Un giorno si presentò a Giosuè Carducci, quando era docente universitario a Bologna, uno studente, pregandolo di volergli firmare il libretto di frequenza. “Come si chiama lei?”, gli domandò il Poeta. E quello, timidamente, “Rossi Arturo”. Bruscamente, quasi sgarbatamente, il Carducci gli restituì il libretto senza neppure aprirlo: “Le farò la firma quando avrà imparato a dire correttamente il suo nome!”. Lo studente guardò il professore con aria interrogativa. E il Carducci, ancor più severo: “Per sua regola, si dice e si scrive sempre il nome prima del cognome. L’eccezione è ammessa solo in caso di necessità alfabetiche!”. E il libretto non fu firmato.

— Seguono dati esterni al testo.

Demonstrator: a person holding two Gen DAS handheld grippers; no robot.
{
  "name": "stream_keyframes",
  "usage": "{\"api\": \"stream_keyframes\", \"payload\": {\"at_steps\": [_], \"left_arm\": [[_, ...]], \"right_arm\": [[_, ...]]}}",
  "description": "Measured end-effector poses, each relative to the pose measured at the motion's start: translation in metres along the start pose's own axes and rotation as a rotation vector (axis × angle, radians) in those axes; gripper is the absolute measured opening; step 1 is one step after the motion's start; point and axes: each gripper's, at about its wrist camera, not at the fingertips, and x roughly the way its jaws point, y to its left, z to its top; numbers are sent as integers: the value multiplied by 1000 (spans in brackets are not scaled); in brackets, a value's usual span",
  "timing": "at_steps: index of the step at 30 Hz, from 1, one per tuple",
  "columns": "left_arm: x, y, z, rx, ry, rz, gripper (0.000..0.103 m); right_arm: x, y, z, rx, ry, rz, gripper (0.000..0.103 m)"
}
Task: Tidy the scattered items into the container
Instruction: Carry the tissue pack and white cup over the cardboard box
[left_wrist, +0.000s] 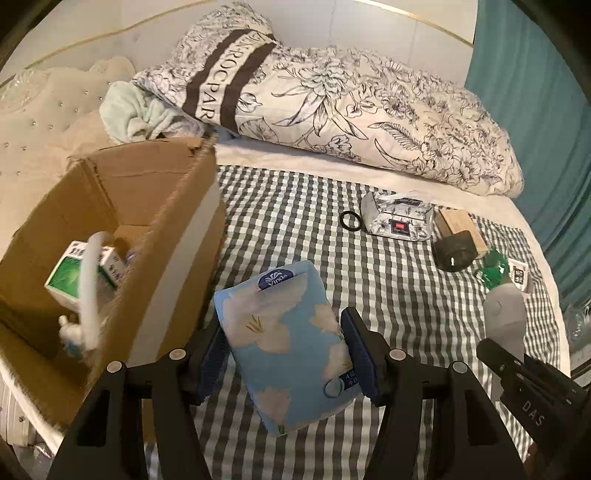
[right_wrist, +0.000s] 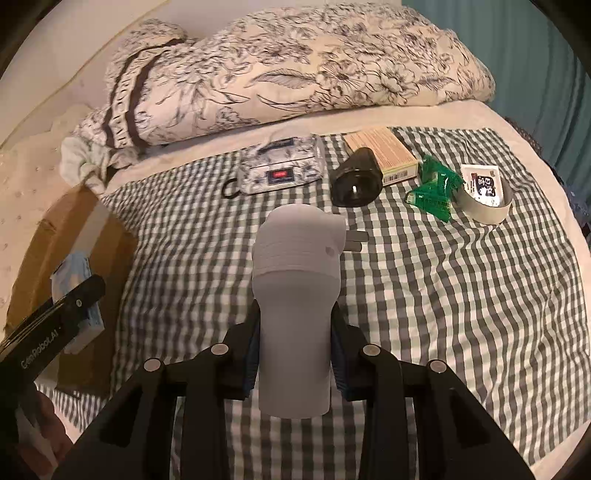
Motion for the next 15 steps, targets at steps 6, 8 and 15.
{"api": "stream_keyframes", "payload": {"at_steps": [6, 8, 15], "left_arm": [[-31, 18, -6, -19, -31, 14, 61], [-39, 25, -4, -30, -42, 26, 61], [-67, 63, 11, -72, -84, 62, 61]], "right_arm": [[-22, 25, -8, -61, -18, 40, 32], [-26, 37, -10, -84, -19, 60, 32], [-39, 88, -5, -147, -36, 140, 32]]}}
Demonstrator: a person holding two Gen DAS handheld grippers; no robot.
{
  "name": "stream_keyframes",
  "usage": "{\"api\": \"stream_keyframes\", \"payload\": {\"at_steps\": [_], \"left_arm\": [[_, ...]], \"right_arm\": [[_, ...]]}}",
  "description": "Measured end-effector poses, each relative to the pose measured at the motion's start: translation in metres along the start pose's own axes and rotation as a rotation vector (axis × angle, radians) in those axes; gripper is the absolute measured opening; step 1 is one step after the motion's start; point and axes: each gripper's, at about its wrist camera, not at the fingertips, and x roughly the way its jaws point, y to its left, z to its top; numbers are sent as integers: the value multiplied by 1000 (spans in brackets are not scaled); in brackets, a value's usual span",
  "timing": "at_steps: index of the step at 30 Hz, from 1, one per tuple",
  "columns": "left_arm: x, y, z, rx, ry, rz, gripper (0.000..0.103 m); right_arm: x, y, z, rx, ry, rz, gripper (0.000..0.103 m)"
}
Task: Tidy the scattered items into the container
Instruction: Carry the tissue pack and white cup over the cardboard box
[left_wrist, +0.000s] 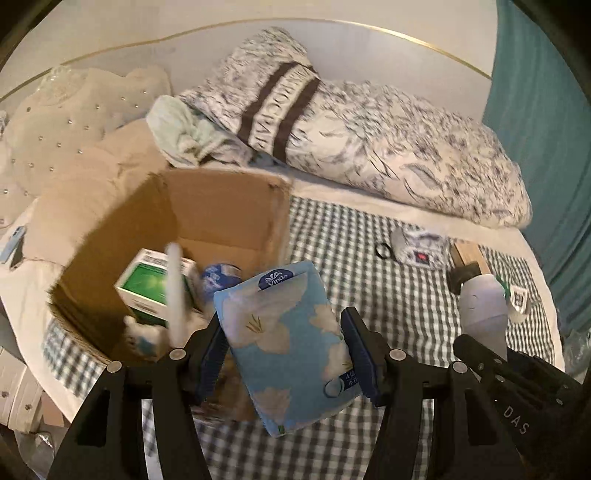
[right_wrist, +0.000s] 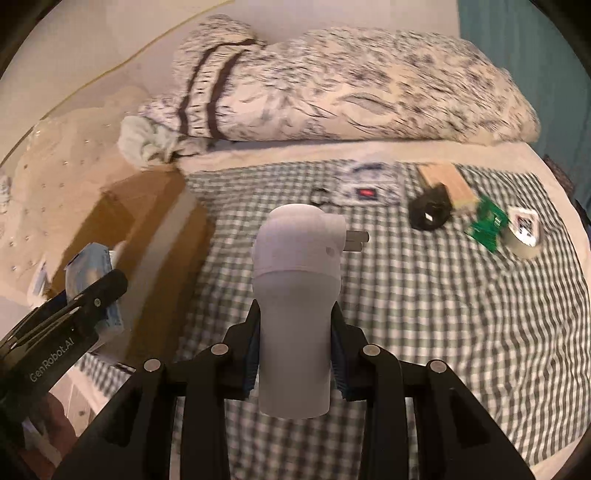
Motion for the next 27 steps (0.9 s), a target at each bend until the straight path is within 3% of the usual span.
{"api": "stream_keyframes", "payload": {"at_steps": [10, 20, 27], "left_arm": [[-14, 66, 30, -70, -40, 70, 62], [9, 125, 38, -156, -13, 103, 62], [33, 147, 31, -200, 30, 110, 62]], "right_arm": [[2, 83, 36, -136, -24, 98, 32], [29, 151, 52, -225, 4, 167, 32], [59, 177, 56, -257, 46, 174, 32]]}}
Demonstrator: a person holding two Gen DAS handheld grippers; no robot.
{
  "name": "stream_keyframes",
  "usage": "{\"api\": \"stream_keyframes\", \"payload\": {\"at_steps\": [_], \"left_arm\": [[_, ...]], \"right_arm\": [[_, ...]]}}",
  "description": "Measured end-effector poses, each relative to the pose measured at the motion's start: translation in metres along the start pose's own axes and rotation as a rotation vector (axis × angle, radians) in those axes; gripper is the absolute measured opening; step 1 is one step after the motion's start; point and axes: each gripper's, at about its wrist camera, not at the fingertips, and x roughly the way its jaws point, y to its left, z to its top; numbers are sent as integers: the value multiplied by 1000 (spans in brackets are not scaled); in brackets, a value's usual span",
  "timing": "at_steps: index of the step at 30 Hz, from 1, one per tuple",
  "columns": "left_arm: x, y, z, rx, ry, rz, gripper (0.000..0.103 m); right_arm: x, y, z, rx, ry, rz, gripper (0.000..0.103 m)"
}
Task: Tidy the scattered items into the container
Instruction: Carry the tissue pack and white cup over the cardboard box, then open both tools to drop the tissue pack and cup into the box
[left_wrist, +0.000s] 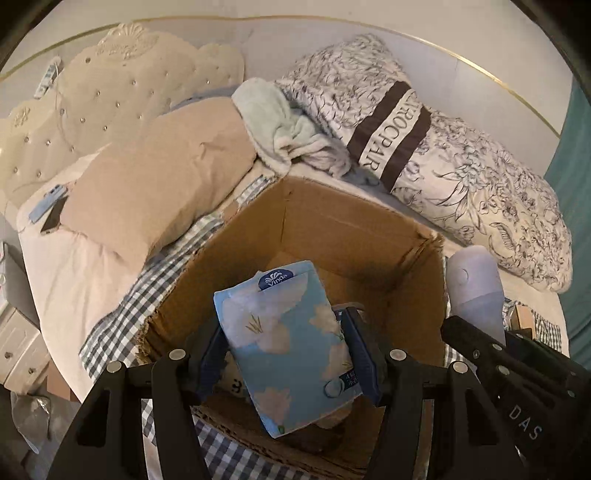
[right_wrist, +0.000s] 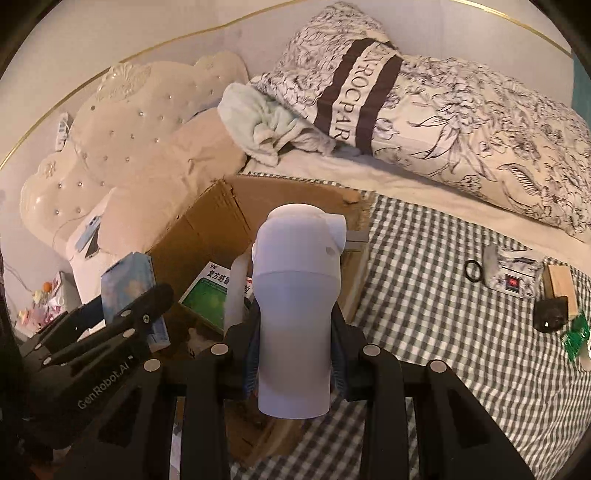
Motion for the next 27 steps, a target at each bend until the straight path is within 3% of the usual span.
{"api": "stream_keyframes", "payload": {"at_steps": [10, 15, 17, 27], "left_arm": [[31, 7, -6, -34, 53, -16, 64], [40, 15, -6, -83, 86, -7, 90], [40, 15, -6, -86, 85, -4, 90], [30, -9, -8, -55, 87, 0, 91]], "right_arm": [[34, 4, 6, 13, 48, 17, 32], [37, -2, 9, 67, 47, 57, 44], [32, -5, 10, 77, 30, 66, 51], [15, -23, 5, 104, 11, 59, 51]]}}
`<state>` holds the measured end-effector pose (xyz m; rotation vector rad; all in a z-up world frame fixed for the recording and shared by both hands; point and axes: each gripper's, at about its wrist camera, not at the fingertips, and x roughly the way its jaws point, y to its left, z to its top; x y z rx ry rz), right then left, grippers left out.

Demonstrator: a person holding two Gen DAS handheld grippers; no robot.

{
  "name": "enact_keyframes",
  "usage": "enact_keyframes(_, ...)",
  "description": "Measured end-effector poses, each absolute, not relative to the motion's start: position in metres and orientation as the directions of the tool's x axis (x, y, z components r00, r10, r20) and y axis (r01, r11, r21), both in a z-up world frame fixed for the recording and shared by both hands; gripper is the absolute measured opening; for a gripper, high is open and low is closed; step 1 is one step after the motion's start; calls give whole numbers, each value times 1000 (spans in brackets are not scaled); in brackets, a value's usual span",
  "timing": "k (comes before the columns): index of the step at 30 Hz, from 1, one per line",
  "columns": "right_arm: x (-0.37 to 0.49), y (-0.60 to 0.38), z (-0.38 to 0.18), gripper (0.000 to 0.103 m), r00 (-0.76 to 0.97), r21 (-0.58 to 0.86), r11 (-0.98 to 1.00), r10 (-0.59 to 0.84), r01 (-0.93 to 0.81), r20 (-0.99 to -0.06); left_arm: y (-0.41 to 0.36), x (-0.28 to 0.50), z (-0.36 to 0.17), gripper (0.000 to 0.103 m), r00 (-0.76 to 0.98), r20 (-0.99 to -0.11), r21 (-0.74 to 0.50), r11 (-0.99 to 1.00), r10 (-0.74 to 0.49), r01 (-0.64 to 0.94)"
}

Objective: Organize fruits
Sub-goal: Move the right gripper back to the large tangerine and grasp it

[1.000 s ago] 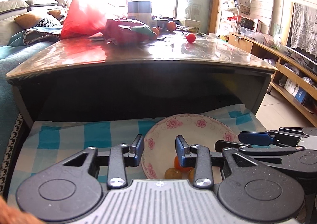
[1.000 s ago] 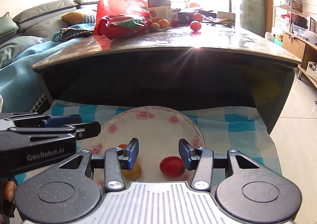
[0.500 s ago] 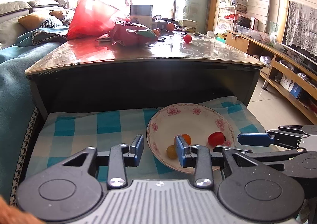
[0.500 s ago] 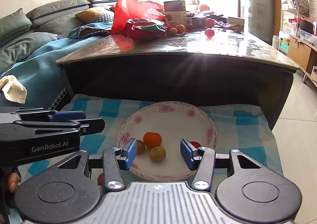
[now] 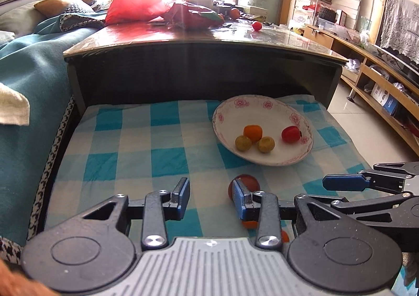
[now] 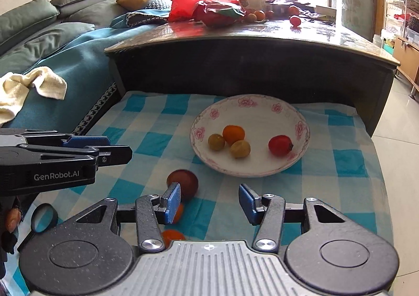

La norma tradizionale della nostra lingua vuole il nome collocato sempre prima del cognome. Qualcuno obietterà: e che male c’è a mettere prima il cognome e poi il nome? L’unica risposta possibile è questa: qui non si tratta di una regola trasgredendo la quale si commette un errore, ma di un uso diventato norma comunemente accettata, e che non c’è ragione per non rispettare.
Volendo, c’è anche una ragione pratica per attenerci alla sequenza “nome più cognome”: se mi presentano Alberto Bruno, e la regola non si rispetta, non saprò mai quale sia il nome e quale il cognome di questo signore; e se mi scrive Rosina Alessio potrei restare a lungo nel dubbio se si tratti di un uomo o di una donna.
Tutto questo naturalmente non vale quando c’è la necessità di un allineamento per ordine alfabetico, che ovviamente privilegia il cognome: un registro scolastico, l’elenco dei promossi, dei vincitori di un concorso eccetera.
Anche nei manifesti teatrali, e nei titoli di testa o di coda dei film, al momento degli “E con (in ordine alfabetico): …”, pur essendo gli attori messi in fila secondo l’iniziale del cognome, vedremo scritti prima i loro nomi di battesimo. L’eccezione, dettata da una scelta poetica, furono i titoli di coda del capolavoro di Ermanno Olmi: “L’albero degli zoccoli”. Qui i nomi di personaggi e interpreti scorrevano con il cognome davanti al nome, come in un severo elenco anagrafico. I personaggi erano poveri contadini d’altri tempi, abituati a declinare le proprie generalità con il cappello in mano e sempre con un po’ di soggezione.